**Work to complete:** Using the records below, repeat exactly the lines from the one holding "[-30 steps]" through the one holding "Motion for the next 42", both ends included, and no others.

**Exercise input:**
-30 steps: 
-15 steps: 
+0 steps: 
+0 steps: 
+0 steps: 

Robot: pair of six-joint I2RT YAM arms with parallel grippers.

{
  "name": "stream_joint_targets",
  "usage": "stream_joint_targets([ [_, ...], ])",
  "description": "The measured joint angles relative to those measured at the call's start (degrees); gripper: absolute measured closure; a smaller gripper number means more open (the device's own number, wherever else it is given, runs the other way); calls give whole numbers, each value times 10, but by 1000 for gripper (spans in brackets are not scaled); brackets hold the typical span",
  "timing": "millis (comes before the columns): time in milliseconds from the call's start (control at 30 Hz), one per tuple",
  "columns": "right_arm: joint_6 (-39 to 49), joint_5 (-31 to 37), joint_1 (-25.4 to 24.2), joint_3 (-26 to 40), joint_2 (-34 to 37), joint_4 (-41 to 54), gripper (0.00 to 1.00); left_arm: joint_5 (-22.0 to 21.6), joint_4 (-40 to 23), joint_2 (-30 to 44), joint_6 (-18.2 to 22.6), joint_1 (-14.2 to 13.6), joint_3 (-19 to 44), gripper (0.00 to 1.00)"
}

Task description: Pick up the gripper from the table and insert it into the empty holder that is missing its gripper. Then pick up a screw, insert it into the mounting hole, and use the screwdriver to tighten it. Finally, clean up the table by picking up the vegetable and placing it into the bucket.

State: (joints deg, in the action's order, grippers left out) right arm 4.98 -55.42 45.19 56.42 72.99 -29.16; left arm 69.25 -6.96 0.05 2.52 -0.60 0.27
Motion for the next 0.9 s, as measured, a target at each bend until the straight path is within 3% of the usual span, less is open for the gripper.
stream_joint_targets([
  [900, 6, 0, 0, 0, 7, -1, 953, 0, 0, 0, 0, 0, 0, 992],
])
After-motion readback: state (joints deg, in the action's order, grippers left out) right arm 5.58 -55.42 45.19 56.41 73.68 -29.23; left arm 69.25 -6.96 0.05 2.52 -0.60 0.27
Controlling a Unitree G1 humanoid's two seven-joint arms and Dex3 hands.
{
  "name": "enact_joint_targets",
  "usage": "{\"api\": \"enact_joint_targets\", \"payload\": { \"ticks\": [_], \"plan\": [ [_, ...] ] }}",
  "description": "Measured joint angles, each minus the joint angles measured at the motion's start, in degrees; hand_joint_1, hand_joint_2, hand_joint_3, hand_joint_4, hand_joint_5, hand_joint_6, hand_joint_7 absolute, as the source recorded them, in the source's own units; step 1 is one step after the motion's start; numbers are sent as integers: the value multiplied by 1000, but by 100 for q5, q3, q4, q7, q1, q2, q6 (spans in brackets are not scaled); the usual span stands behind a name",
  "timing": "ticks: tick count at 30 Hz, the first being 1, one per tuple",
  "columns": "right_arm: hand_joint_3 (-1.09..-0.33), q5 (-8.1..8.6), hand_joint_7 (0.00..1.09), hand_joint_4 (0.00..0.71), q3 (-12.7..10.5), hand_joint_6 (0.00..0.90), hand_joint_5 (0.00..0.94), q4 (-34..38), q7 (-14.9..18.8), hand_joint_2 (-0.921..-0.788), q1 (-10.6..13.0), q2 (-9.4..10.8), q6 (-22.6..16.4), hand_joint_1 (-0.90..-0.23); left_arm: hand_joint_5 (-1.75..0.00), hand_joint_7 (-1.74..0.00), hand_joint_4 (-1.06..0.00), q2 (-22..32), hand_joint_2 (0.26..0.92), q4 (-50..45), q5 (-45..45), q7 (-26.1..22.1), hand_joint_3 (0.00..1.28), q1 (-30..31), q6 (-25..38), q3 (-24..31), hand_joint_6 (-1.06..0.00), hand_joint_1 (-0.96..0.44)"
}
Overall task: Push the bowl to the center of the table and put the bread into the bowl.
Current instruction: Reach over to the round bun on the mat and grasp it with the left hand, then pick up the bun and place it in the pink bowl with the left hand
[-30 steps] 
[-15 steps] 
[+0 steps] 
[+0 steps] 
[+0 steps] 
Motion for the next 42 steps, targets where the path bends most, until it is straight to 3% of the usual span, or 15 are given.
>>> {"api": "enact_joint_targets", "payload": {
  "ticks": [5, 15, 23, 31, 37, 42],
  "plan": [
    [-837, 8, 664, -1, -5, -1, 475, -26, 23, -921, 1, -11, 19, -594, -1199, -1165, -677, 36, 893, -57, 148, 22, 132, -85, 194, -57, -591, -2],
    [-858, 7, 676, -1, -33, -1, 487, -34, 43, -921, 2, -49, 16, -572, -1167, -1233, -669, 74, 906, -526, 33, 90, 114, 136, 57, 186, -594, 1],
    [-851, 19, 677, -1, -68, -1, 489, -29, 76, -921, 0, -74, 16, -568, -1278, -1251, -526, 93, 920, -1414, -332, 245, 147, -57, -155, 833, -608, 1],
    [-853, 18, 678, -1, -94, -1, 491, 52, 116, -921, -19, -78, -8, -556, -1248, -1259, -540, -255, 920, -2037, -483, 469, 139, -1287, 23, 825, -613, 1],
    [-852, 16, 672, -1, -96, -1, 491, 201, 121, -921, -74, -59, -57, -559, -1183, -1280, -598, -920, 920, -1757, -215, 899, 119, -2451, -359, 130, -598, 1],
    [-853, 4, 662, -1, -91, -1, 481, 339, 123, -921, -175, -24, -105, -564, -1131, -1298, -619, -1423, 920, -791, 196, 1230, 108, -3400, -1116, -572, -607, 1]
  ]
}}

**Your solution:**
[-30 steps] 
[-15 steps] 
[+0 steps] 
[+0 steps] 
[+0 steps] 
Motion for the next 42 steps, targets where the path bends most, until it is straight to 3% of the usual span, or 15 are given.

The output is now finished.